Hacker News new | past | comments | ask | show | jobs | submit login
AMD Instinct MI325X to Feature 256GB HBM3E Memory, CDNA4-Based MI355X with 288GB (videocardz.com)
40 points by kristianp 42 days ago | hide | past | favorite | 18 comments



The part here I find funny is that AMD's market cap currently sits at @ 2x Intel's so the analysts of the world obviously think they're sitting on something. And yet they are still in headlines as the market underdog.

For anyone who doesn't follow AMD at all (good move, their consumer support for compute leaves scars) they appear to have a strategy of targeting the server market in hopes of scooping out the high-profit part of the GPGPU world. Hopefully that does well for them, but based on my years of regret at being an AMD customer watching the AI revolution zoom by, I'd be hesitant about that translating to good compute experiences on consumer hardware. I assume the situation is much improved from what I was used to, but I don't trust them to see supporting small users as a priority.


Similar experience here. We got burnt betting on ROCm being released in consumer GPUs a few years ago, but it never happened. I think you have to win the consumer market to get the Enterprise market, not the other way around.


And yet Meta is using MI300X exclusively for all live inference on Llama 405B.

Clearly there are workloads AMD wins at, and just going Nvidia by default for everything without considering AMD is suboptimal.


The difference is that Meta and the FAANG companies make hundreds of billions of dollars in annual revenue, and are capable of hiring top talent to solve this problem of their AI running well on any GPU they choose for their data center.

Consumers, open-source solutions and smaller companies unfortunately can't afford this, so they would be dependent fully on AMD and other providers to solve this implementation gap; so ironically smaller companies may prefer to use Nvidia just so they don't have to worry about odd GPU driver issues for their workloads.


But Meta is the main company behind Pytorch development. If they make it work and upstream it, this will cascade to all Pytorch users.

We don't have to imagine far, it's slowly happening. Pytorch for ROCm is getting better and better!

Then they will have to fix the split between data-center and consumer GPU for sure. From what I understand, this is on the roadmap with the convergence of both GPU lines on the UDNA architecture.

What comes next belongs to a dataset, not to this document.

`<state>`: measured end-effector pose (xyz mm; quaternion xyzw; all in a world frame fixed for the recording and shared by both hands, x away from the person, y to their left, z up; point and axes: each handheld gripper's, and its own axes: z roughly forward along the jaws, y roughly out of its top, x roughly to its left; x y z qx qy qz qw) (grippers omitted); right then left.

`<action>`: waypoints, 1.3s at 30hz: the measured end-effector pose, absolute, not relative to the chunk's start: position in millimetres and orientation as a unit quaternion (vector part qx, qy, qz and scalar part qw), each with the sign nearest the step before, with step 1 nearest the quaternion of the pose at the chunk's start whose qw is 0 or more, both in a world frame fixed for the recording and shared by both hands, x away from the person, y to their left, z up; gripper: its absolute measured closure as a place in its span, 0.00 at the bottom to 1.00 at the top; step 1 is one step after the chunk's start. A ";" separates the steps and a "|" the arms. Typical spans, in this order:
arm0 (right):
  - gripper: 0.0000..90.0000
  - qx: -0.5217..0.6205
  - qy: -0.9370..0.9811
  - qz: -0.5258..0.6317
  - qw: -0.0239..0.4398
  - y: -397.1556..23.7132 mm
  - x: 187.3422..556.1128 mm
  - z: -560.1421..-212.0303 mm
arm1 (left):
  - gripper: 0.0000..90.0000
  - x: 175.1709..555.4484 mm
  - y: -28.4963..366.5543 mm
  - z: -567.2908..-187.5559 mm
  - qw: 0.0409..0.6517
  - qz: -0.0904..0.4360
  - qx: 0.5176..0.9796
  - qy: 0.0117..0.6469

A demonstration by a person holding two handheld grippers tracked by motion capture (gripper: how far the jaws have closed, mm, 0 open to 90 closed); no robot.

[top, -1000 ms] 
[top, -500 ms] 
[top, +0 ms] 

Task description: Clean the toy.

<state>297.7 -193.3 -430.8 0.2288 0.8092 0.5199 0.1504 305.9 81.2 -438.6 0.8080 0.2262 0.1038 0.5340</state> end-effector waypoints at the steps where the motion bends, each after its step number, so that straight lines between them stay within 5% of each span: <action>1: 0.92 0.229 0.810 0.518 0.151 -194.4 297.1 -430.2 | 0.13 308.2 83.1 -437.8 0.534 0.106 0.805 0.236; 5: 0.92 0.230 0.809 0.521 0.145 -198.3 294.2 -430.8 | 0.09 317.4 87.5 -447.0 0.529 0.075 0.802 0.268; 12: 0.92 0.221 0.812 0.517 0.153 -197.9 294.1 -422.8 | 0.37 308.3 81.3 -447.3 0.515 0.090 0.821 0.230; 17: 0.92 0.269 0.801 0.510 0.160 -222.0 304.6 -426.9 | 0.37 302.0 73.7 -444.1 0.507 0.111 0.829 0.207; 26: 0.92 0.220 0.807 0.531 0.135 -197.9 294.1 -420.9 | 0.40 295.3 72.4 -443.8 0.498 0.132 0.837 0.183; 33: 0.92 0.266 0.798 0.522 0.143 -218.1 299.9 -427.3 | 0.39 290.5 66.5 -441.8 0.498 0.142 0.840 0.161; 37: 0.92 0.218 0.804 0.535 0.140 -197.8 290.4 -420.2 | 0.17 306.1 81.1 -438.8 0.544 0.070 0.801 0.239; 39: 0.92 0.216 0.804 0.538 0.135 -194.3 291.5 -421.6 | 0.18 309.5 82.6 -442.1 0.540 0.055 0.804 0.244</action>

If Meta/FAANG can make it work for them, it's not unreasonable to assume those improvements will trickle down to consumers/smaller companies.


When it comes to comparing market cap, the more apt business relevant to AMD's MI line is Nvidia's data center division, and investors are probably rightly assessing that AMD will not dent Nvidia's market position any time soon. That said, AMD's data center GPU is growing at an extremely healthy pace and enjoys high profit margins, so they have proven their ability to execute in this space to a degree and as a business it shows a promising future.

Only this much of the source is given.